Esta desordem, descrita por Alpers Bernad Jacob, é genética, de caráter autossômico recessivo. Alguns estudiosos acreditam que está patologia resulte de um defeito metabólico subjacente; todavia, nenhum defeito consistente foi observado até o momento.

Os sintomas da doença podem começar a ser percebidos no 1º ano de vida do bebê, embora existam casos em que os primeiros sintomas surgem somente perto dos 5 anos de idade.
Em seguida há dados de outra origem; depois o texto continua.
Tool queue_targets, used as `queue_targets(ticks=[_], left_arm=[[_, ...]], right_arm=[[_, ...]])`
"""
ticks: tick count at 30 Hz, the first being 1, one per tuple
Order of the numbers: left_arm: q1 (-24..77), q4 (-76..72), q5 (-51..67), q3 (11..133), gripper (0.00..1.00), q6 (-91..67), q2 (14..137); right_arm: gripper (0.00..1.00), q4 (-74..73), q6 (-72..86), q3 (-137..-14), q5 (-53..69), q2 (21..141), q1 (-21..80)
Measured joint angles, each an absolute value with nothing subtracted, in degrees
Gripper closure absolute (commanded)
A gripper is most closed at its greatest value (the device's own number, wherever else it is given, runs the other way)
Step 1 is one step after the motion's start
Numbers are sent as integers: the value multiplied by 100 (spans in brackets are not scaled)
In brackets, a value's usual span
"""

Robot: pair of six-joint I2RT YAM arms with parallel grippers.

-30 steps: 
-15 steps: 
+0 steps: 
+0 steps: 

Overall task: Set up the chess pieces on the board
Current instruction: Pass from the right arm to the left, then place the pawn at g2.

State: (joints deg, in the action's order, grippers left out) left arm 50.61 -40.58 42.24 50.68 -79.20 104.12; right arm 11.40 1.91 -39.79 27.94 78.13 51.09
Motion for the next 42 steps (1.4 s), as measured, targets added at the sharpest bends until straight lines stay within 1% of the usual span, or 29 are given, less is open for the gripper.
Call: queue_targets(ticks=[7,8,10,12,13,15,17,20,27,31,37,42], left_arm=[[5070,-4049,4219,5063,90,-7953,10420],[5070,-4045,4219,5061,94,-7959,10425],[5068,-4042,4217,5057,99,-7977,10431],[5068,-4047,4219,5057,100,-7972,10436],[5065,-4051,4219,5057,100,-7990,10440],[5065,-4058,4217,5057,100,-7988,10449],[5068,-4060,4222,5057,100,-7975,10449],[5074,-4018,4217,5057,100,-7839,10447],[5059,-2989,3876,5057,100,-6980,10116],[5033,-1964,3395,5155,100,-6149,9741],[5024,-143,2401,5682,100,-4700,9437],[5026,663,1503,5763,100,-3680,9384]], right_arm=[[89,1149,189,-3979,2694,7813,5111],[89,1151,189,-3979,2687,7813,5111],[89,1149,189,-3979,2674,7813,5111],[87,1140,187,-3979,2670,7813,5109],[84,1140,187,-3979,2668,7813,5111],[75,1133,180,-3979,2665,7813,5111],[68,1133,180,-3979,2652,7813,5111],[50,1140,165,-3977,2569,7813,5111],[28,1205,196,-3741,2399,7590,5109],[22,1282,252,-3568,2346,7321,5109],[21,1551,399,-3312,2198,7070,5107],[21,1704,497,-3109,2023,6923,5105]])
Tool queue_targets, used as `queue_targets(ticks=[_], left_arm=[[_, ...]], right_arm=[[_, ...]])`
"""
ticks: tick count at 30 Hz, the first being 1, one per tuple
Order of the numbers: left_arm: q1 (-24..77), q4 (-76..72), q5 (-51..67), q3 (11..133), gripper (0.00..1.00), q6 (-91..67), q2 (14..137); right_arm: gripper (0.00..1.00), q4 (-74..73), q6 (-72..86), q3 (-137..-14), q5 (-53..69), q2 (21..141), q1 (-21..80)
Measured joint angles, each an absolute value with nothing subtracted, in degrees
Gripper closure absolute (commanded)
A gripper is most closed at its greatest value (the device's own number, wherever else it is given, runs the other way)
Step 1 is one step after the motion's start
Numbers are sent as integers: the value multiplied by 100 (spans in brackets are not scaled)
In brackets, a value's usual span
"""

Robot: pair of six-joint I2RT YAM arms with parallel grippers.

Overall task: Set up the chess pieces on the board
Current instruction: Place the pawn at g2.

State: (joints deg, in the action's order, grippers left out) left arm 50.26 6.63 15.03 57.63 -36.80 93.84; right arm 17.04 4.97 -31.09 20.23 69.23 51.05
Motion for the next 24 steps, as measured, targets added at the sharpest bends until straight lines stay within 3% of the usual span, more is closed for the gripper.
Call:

A sintomatologia inclui:

-Hipotonia muscular;
-Convulsões;
-Espasmos focal ou generalizado;
-Quadriplegia;
-Demência progressiva;
-Epilepsia partialis contínua, na qual o paciente apresenta ataques apopléticos, caracterizado por puxões mioclônicos repetidos;
-Atrofia óptica, podendo evoluir para perda de visão;
-Surdez;
-Falência hepática.

Não existe cura para esta síndrome, nem um modo de frear sua progressão. O tratamento é somente sintomático. Fármacos anticonvulsivantes podem ser utilizados para tratar os ataques apopléticos. Fisioterapia pode auxiliar no controle da espasticidade, bem como no aumento do tônus muscular.